The legislative package includes amendments and additions to the law on political parties aimed at further liberalizing the legislation on political parties, simplifying their registration procedures, and increasing the transparency of the political system in the country. Through the amendments, the enumeration census for political parties was decreased.
President Nursultan Nazarbayev also signed the law on amendments and additions to the Kazakhstan media law. The amendments are designed to further improve the legislation on the media, and as such considerably simplify administrative barriers for print and electronic media and enhance the professional rights of journalists. In general, the law responds to the interests of Kazakhstan’s society in the sphere of development of a competitive and flexible media environment in the country.
Amendments to the legislation on elections make it possible to avoid a single-party Parliament through legal provisions stipulating that the political party receiving the second largest number of votes will be seated in Parliament even if it has not reached a threshold.

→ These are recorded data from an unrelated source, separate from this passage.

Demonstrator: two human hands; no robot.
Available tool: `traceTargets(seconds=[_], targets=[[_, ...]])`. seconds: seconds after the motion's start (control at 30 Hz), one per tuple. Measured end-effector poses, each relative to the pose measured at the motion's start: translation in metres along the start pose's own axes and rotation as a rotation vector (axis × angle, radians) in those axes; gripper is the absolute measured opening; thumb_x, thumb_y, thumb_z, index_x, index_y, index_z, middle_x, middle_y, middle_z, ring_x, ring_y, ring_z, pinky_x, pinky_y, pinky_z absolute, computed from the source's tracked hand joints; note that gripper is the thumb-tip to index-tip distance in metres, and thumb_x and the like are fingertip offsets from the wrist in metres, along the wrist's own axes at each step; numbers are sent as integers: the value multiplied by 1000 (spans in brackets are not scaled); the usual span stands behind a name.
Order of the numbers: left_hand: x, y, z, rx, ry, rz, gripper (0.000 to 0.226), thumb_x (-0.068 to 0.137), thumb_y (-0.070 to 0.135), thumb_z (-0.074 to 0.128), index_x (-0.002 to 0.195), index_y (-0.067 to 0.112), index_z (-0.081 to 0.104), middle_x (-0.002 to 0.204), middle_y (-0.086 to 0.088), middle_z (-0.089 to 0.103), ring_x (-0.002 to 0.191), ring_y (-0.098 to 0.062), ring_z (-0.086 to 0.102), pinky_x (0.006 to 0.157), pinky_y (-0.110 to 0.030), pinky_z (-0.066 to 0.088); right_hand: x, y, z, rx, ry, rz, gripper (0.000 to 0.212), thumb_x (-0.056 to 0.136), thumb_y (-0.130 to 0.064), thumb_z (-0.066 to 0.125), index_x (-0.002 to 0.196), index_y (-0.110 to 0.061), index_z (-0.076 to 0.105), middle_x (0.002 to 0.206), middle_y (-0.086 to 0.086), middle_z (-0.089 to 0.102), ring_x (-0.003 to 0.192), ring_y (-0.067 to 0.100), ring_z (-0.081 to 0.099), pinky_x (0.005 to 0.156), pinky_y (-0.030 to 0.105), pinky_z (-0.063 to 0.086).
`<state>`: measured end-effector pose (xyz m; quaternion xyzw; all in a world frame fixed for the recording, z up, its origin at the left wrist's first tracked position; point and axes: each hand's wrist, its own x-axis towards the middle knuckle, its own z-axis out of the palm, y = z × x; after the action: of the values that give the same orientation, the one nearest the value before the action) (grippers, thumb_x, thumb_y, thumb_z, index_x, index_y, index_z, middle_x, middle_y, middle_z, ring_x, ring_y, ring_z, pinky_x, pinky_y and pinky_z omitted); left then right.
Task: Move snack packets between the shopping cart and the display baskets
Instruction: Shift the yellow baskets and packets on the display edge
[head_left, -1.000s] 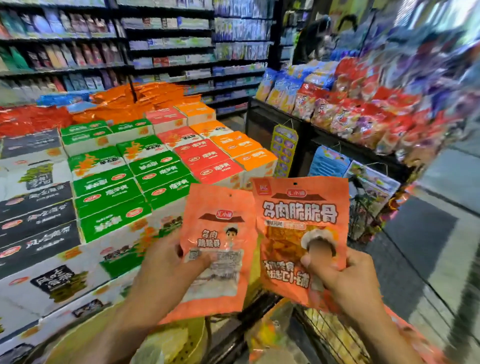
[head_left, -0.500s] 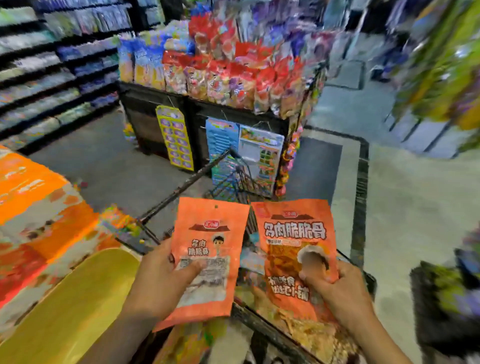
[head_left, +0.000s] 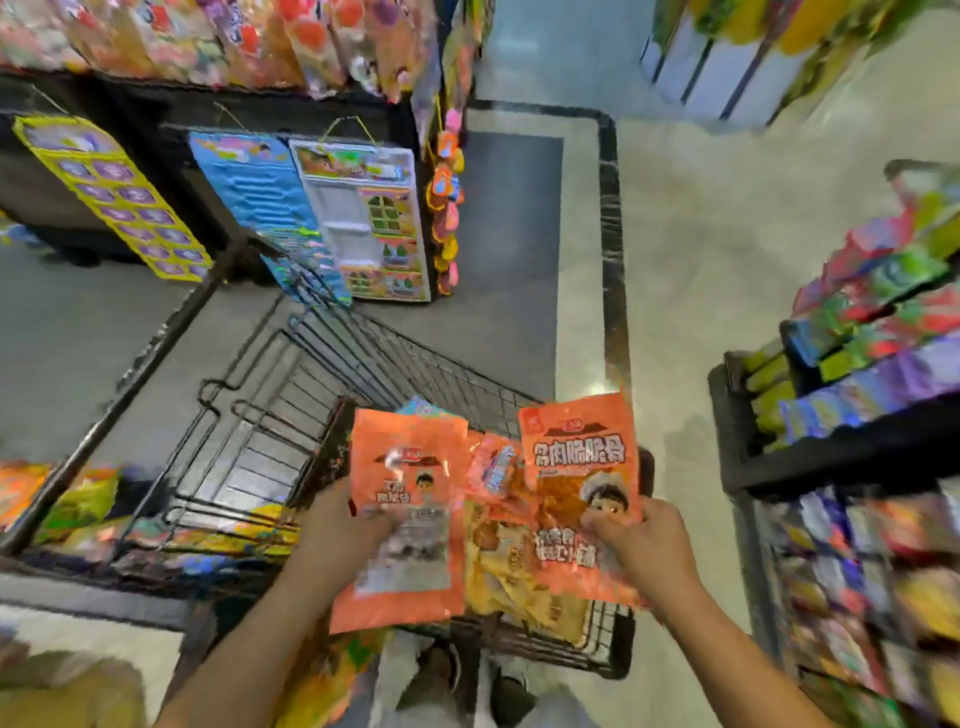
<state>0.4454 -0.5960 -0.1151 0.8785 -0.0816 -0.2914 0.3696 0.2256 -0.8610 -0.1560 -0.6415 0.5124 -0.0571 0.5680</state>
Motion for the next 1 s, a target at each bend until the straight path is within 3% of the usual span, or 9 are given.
traceTargets(seconds=[0.1,0.27,0.33,0.4,0.5,0.63,0.77,0.87,1.0], targets=[[28,-8,21,-5,-65,-46,23,83,17,86,81,32,69,65,39,65,61,17,62,45,-3,40,7,46,30,162,37,286,36,77,-19,92,110,-15,79,93,10,81,82,36,78,72,47,64],[55,-29,36,26,-160,-118,18,82,14,86,82,28,74,70,34,70,61,15,65,51,-6,42,29,87,94,592,193,669,86,65,-3,91,141,13,53,104,24,71,68,30,75,56,36,59],[59,-32,35,24,-193,-137,22,80,23,87,90,39,77,79,28,75,68,10,69,59,-18,47,50,88,115,744,270,741,93,73,3,89,153,4,43,117,26,72,83,37,79,70,57,65],[62,-36,34,69,-201,-136,32,77,35,88,92,57,71,82,31,74,72,10,68,63,-23,48,76,94,132,803,399,828,69,84,-3,85,144,2,52,104,23,74,78,35,77,75,65,63],[68,-42,34,74,-174,-157,31,75,43,89,92,59,69,81,33,73,73,8,68,66,-28,51,117,104,153,892,497,902,41,89,-10,84,122,-2,60,97,15,72,71,31,74,55,46,63],[76,-55,37,0,-212,-212,31,78,37,87,100,52,71,89,16,79,75,-7,74,70,-34,54,162,114,176,927,479,908,33,90,-11,82,114,1,63,97,11,72,87,29,72,90,51,62],[90,-60,49,-133,-203,-299,24,85,23,82,105,35,76,97,5,81,86,-15,78,79,-45,59,188,125,185,896,424,925,36,94,-5,76,120,2,53,106,17,67,98,33,68,98,54,59],[107,-62,71,-273,-169,-421,21,88,16,80,108,19,75,97,-7,81,87,-29,79,79,-49,63,181,135,175,883,209,919,20,103,-13,66,120,-2,66,89,11,65,74,23,64,72,38,66],[133,-51,119,-459,-169,-482,23,91,12,77,114,10,71,102,-14,79,93,-37,77,85,-53,61,144,141,140,794,-6,863,13,105,-11,53,95,-11,61,70,5,48,56,19,42,47,24,42]])
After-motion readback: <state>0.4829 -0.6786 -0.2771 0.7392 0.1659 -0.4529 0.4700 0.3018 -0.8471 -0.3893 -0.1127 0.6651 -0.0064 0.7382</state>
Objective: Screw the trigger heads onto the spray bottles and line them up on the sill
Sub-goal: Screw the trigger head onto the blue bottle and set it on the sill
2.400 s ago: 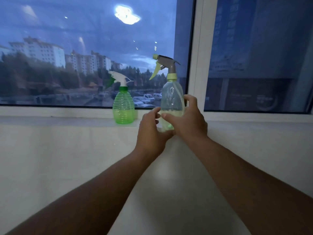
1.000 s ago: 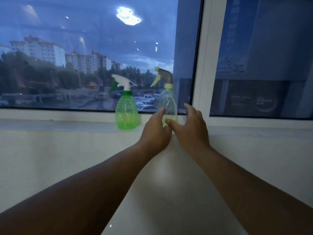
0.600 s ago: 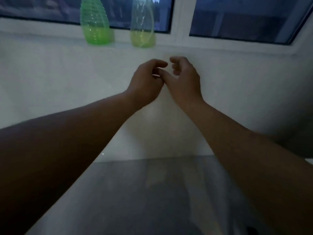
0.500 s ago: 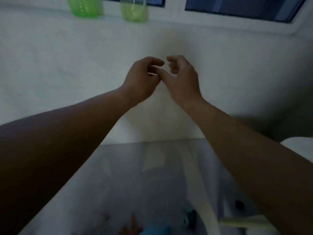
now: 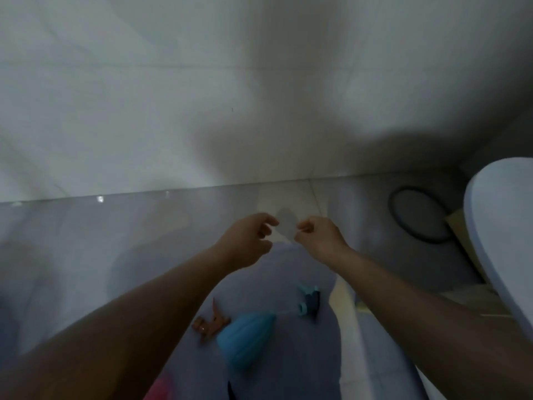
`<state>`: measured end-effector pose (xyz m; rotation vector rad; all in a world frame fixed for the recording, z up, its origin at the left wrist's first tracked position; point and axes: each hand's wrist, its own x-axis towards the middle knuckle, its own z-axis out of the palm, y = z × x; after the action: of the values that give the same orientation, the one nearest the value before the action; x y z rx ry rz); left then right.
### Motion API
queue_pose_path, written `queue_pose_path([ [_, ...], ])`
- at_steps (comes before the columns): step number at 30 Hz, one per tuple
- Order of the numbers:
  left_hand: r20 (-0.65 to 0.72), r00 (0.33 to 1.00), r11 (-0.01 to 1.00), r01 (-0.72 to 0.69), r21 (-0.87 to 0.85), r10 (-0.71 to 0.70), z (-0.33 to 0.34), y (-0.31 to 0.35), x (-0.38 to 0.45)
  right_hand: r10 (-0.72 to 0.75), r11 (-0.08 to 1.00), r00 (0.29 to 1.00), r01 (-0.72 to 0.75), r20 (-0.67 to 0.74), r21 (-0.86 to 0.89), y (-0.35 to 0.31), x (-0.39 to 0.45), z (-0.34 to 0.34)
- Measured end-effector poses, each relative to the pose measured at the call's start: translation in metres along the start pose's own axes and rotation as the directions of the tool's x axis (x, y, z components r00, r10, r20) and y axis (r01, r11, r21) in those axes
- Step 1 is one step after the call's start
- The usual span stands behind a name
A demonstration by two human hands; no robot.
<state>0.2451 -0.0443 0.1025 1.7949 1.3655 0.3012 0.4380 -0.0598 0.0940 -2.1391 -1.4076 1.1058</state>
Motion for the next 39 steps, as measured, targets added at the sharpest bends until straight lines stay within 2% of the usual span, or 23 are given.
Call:
queue_pose_path([
  [6,0.206,0.971,0.99,0.101,0.097,-0.119,0.055,-0.04,-0.023,0.223,0.974,0.973,-0.22,0.066,-0.056,0.056,0.003,0.037],
  [9,0.29,0.944,0.967,0.09,0.237,-0.159,0.073,-0.059,-0.038,0.301,0.946,0.951,-0.29,0.065,-0.144,0.082,0.003,0.048],
  [13,0.334,0.922,0.785,-0.057,0.616,-0.195,0.093,-0.081,-0.057,0.449,0.884,0.893,-0.438,0.031,-0.161,0.106,0.006,0.053],
  [17,0.343,0.919,0.68,-0.124,0.723,-0.196,0.115,-0.087,-0.071,0.591,0.806,0.805,-0.591,0.053,-0.002,0.116,0.008,0.061],
  [19,0.333,0.927,0.671,-0.137,0.728,-0.172,0.124,-0.089,-0.076,0.615,0.785,0.785,-0.618,0.076,0.029,0.122,0.007,0.071],
  [22,0.315,0.936,0.72,-0.111,0.685,-0.155,0.134,-0.092,-0.079,0.6,0.788,0.791,-0.61,0.12,0.077,0.13,0.003,0.089],
  [27,0.266,0.95,0.784,-0.036,0.619,-0.166,0.141,-0.094,-0.076,0.549,0.83,0.834,-0.535,0.057,-0.162,0.133,0.007,0.099],
  [32,0.23,0.959,0.842,0.016,0.54,-0.165,0.144,-0.093,-0.069,0.486,0.859,0.869,-0.458,0.089,-0.228,0.131,0.015,0.101],
  [36,0.19,0.973,0.88,0.023,0.475,-0.128,0.142,-0.091,-0.06,0.468,0.883,0.874,-0.454,0.13,-0.123,0.131,0.018,0.105],
  [39,0.151,0.982,0.917,0.046,0.396,-0.115,0.137,-0.091,-0.051,0.433,0.873,0.889,-0.455,0.15,0.174,0.126,0.02,0.105],
])
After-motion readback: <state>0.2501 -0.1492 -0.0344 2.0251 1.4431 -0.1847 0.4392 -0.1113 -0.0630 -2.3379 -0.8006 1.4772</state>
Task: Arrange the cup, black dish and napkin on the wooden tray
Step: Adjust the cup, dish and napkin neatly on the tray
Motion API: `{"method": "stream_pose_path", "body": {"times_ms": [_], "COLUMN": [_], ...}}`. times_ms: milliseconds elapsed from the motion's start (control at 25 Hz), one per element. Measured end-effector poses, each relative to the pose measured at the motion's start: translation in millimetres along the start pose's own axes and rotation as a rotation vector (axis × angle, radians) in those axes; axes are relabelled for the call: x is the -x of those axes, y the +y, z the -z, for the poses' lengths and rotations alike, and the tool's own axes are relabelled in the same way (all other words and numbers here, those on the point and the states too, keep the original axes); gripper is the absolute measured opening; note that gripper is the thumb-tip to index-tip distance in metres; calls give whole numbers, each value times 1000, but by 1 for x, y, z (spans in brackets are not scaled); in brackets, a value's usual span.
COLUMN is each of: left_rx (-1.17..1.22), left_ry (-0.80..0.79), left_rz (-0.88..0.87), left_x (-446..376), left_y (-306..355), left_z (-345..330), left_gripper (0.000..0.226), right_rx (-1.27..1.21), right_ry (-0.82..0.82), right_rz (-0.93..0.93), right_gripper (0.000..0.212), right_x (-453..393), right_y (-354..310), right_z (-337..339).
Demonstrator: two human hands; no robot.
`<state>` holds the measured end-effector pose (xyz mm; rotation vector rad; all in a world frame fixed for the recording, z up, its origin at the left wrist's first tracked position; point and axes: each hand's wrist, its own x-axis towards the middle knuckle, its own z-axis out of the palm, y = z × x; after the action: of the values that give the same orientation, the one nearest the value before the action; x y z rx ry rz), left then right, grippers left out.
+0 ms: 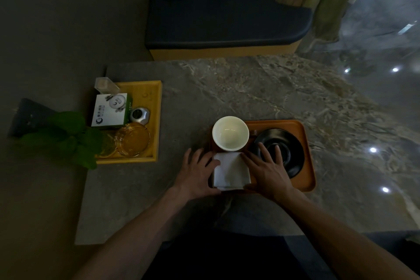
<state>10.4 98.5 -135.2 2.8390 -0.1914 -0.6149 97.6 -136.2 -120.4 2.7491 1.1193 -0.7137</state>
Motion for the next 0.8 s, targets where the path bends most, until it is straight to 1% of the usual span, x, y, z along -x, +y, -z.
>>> {"method": "stream_pose_path", "body": {"times_ms": [360,520,800], "left_rx": [-10,-10,-11], "left_ry": [-17,-41,-123], "left_rz": [19,40,106], "left_x": [-2,-2,-1], "left_y": [-1,0,11], "left_z": [-3,-4,4], "left_gripper": [91,91,92], "right_rx": [2,24,37], "right_ry": [-10,-16,-27], "right_rz": [-7,-39,-83], "right_gripper": [100,98,92], "right_x": [1,5,4], "right_y": [-2,-7,-14], "right_z": [-3,-7,-10]}}
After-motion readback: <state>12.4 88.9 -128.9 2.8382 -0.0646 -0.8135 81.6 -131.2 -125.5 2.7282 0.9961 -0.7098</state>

The new legislation on local self-government is intended to further improve the activity of the local bodies of self-government, and local representative and executive bodies.
The Ambassador stressed that that these laws had been elaborated by the Government and the Parliament in close cooperation with civil society, journalists, international experts and other stakeholders. Mr. Abdrakhmanov expressed gratitude to the ODIHR experts for their contribution to the elaboration of the draft laws.
He also informed the Council about the ratification of the Optional Protocol to the International Covenant on Civil and Political Rights that would further strengthen legal protections and improve the human rights situation in Kazakhstan.
“As regards the draft law on religions, which had given rise to so many concerns and so much criticism, I would like to inform the Permanent Council that yesterday the Constitutional Council of the Republic of Kazakhstan, to which the draft law had been forwarded by the President for comment a month ago, declared it unconstitutional”, the Ambassador said.
“We consider all these measures to be yet another very important step in our determined progress towards political improvement and democratic modernization in Kazakhstan, and we count on the continuing support of all our partners, including the participating states and the OSCE institutions”, he stressed.